_What you have to do_
Your answer must be the exact lines below, starting with the line with "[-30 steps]" and going on through the line with "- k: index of", both included, with no pictures.

Source records
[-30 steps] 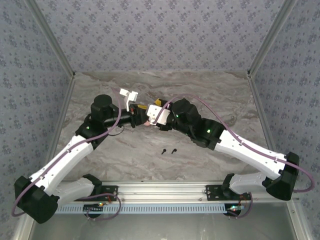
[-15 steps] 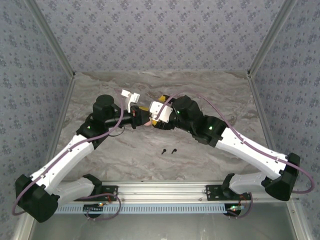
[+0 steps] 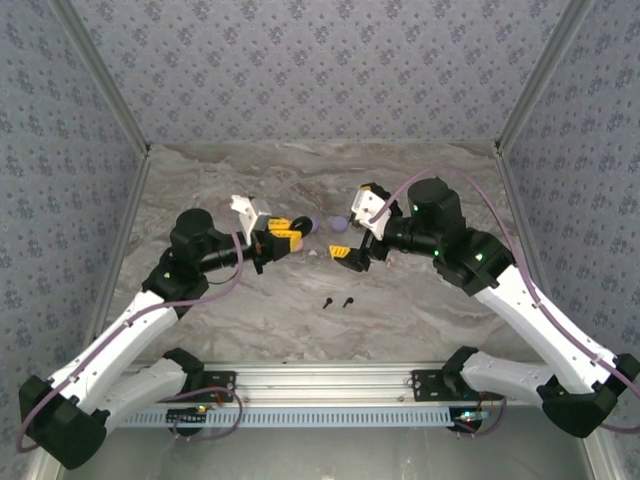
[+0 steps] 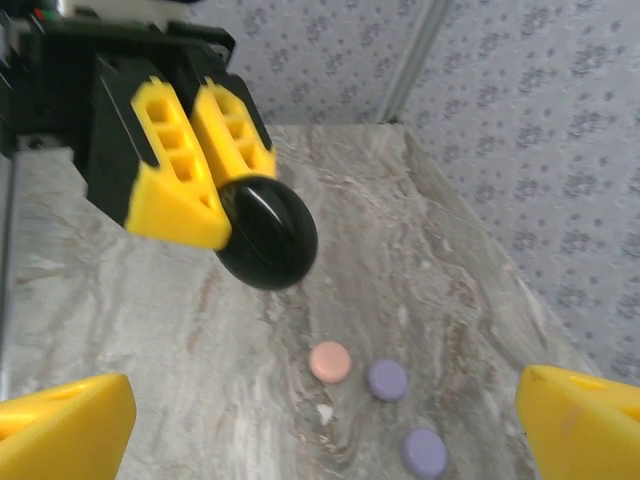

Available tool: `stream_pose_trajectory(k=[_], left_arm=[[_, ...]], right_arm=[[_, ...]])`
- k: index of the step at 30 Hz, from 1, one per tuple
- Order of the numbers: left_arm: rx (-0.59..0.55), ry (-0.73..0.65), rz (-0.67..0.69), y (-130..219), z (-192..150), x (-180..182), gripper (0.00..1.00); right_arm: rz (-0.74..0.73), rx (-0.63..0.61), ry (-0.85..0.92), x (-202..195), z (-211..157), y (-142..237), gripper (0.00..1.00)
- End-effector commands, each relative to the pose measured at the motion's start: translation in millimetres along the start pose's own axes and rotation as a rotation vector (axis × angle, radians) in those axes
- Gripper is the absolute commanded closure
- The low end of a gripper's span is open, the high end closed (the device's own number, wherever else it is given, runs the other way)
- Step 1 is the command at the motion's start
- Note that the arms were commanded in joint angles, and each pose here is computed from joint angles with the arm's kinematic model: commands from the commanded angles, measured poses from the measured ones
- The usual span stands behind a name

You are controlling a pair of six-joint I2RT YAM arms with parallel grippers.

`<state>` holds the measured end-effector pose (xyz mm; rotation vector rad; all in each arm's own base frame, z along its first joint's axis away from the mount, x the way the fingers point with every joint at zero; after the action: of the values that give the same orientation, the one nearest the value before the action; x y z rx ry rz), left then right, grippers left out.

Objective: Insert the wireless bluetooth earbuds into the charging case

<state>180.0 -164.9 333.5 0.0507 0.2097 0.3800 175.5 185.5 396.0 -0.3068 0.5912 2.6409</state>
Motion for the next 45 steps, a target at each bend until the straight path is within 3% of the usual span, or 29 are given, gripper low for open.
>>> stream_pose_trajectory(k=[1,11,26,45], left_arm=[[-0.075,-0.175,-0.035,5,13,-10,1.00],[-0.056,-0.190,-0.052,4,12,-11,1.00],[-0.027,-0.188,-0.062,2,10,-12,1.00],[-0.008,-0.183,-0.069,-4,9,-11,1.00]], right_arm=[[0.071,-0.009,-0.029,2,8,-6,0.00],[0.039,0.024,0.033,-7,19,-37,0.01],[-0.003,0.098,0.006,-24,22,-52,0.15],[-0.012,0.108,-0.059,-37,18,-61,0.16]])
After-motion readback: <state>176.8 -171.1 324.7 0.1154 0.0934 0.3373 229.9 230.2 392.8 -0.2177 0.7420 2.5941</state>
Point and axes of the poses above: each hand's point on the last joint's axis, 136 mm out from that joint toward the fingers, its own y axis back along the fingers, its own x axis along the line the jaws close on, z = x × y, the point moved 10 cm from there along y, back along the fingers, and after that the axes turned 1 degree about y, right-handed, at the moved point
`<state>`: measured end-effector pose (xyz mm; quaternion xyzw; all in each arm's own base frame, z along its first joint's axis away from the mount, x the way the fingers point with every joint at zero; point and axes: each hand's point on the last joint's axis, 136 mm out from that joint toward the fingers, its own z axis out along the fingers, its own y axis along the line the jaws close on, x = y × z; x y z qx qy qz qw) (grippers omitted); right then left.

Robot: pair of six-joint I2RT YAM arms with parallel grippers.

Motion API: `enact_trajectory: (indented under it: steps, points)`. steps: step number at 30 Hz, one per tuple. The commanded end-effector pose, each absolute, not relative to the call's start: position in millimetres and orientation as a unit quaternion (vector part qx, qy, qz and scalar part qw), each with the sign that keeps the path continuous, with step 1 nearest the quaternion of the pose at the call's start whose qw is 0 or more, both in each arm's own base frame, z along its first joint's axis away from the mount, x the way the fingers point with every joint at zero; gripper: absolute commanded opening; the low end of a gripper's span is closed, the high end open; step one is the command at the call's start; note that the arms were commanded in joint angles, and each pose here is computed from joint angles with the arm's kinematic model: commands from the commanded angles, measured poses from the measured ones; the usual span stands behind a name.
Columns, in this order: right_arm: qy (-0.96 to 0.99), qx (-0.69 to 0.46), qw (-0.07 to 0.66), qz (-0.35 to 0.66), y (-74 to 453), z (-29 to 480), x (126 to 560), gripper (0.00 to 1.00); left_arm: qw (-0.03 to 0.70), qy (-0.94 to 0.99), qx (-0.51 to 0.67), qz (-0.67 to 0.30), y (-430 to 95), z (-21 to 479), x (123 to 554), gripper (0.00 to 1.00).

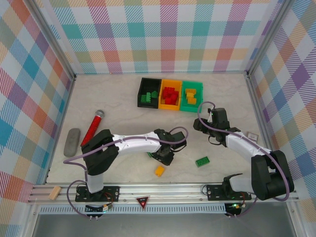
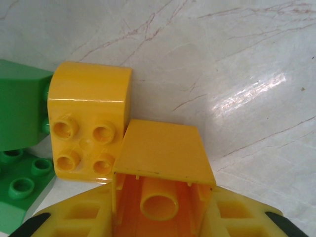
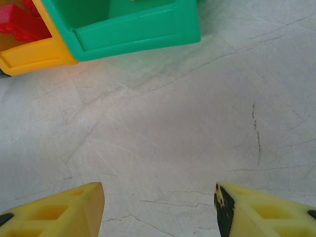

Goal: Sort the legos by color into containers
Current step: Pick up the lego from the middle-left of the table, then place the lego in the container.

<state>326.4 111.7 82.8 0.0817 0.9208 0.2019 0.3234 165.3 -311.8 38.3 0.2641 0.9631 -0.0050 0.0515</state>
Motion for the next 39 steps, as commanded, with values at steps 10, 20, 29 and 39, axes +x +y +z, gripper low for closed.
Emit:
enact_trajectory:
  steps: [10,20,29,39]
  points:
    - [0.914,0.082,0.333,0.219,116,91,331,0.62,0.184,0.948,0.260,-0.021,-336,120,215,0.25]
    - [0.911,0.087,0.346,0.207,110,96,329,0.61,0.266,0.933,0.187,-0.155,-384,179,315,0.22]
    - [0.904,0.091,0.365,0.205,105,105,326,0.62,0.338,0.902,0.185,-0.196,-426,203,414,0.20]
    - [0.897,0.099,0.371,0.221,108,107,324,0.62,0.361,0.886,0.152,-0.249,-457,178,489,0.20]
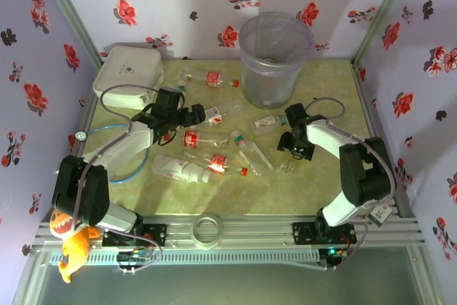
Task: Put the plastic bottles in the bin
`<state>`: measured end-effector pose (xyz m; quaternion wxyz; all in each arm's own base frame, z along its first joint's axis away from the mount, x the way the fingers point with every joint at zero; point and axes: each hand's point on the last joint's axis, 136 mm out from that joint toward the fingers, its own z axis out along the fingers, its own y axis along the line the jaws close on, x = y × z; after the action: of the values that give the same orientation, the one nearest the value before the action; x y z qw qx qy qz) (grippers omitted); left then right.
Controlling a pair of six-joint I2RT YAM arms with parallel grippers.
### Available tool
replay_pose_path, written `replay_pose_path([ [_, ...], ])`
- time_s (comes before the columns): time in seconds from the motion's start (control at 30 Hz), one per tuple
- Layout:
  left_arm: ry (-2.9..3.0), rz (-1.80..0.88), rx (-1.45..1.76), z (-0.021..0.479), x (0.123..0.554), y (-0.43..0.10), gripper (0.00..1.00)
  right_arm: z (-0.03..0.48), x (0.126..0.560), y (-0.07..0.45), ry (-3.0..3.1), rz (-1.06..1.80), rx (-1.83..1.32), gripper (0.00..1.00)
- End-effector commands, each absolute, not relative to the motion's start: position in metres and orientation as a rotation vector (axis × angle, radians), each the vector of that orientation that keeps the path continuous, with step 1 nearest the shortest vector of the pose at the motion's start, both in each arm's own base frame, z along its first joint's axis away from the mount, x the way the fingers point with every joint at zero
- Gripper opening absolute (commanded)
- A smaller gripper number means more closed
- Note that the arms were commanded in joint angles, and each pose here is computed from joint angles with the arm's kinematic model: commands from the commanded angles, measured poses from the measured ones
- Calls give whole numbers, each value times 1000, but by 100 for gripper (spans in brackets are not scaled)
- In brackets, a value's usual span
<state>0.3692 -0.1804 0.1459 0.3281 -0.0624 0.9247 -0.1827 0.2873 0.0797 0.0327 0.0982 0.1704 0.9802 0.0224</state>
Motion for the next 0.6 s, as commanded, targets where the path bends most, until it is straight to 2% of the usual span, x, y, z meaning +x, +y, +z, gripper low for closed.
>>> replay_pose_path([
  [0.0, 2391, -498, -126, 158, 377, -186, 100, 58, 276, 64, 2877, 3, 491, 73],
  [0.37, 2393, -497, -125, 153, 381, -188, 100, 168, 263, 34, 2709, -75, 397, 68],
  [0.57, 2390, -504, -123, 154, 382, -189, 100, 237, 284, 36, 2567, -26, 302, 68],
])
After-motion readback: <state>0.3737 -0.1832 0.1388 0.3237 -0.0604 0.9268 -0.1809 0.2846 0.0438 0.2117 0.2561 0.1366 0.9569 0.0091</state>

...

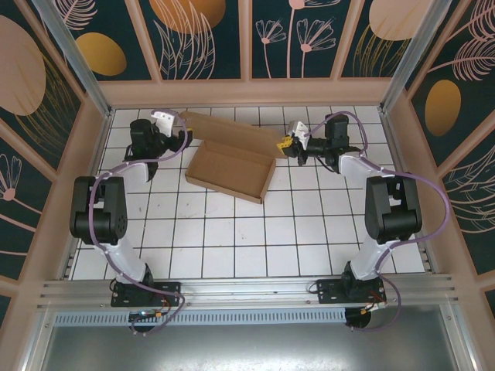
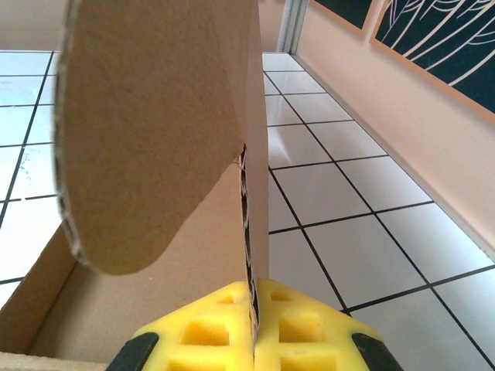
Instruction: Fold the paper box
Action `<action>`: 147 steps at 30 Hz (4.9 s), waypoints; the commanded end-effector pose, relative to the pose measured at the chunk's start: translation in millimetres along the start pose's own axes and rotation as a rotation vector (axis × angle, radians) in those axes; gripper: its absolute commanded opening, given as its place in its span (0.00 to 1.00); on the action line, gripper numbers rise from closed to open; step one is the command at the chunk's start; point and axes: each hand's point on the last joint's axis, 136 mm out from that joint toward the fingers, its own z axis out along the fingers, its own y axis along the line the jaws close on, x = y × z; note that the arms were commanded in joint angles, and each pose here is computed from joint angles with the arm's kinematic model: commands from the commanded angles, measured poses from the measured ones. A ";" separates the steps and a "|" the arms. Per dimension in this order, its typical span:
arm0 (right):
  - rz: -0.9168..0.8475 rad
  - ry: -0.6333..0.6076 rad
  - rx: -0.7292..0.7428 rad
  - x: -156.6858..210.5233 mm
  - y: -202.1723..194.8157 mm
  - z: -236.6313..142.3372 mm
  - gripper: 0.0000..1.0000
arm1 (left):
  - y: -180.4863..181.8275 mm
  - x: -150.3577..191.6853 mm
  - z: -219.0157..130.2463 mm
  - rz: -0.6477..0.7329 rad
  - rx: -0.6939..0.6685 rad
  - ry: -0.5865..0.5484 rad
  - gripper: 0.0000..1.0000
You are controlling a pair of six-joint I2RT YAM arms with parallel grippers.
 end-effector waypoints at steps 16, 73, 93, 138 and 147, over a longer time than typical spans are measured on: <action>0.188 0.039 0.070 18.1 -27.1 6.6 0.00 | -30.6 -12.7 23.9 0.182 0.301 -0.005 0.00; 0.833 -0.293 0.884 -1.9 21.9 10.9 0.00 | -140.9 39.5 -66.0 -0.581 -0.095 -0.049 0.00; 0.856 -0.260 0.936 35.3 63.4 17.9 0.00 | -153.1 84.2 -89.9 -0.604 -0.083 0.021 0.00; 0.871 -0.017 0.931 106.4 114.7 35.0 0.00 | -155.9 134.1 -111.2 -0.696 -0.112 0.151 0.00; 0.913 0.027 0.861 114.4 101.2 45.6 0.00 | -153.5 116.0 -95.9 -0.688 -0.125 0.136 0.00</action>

_Task output_
[-30 steps] 
[-15 steps] 
[+0 steps] 
[+0 steps] 

Available tool: `stream_pose_trajectory(k=[_], left_arm=[[_, ...]], right_arm=[[_, ...]])`
- k: index of the step at 30 Hz, from 1, one per tuple

That wraps up the answer.